▶ **WORK INSTRUCTIONS**: Copy each line of the material in which the word "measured" appears.

• • • • •

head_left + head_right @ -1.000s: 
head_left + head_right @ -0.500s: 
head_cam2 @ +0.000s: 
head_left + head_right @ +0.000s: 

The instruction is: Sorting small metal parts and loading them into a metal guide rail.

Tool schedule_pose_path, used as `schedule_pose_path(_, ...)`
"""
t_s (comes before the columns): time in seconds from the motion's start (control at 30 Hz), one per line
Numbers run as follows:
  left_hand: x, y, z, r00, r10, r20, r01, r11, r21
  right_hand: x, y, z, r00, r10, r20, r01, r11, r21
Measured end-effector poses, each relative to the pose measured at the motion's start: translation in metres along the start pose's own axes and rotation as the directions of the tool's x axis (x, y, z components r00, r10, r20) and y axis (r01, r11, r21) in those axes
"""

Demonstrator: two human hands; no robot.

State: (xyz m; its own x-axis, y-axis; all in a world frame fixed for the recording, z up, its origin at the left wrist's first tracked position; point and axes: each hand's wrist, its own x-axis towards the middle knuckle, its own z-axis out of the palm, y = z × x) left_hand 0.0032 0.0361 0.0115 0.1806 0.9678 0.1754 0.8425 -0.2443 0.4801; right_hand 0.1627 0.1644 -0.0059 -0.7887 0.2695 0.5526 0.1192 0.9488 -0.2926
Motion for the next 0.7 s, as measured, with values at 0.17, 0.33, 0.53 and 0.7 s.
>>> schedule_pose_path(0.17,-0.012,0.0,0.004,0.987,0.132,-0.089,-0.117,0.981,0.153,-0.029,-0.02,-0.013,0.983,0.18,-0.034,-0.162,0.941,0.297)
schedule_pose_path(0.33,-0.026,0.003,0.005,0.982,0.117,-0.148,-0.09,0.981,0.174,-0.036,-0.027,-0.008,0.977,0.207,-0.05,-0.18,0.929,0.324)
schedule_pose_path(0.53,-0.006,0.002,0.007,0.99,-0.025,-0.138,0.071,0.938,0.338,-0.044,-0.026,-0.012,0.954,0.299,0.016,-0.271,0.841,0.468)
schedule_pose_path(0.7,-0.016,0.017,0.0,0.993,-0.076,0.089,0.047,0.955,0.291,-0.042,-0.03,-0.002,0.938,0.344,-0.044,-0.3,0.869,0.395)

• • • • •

▶ **TASK RESULT**:
Measured end-effector poses, each relative to the pose measured at the motion's start: translation in metres along the start pose's own axes and rotation as the directions of the tool's x axis (x, y, z components r00, r10, r20) and y axis (r01, r11, r21) in those axes
Motion for the next 0.7 s, as measured, with values at 0.17, 0.33, 0.53 and 0.7 s.

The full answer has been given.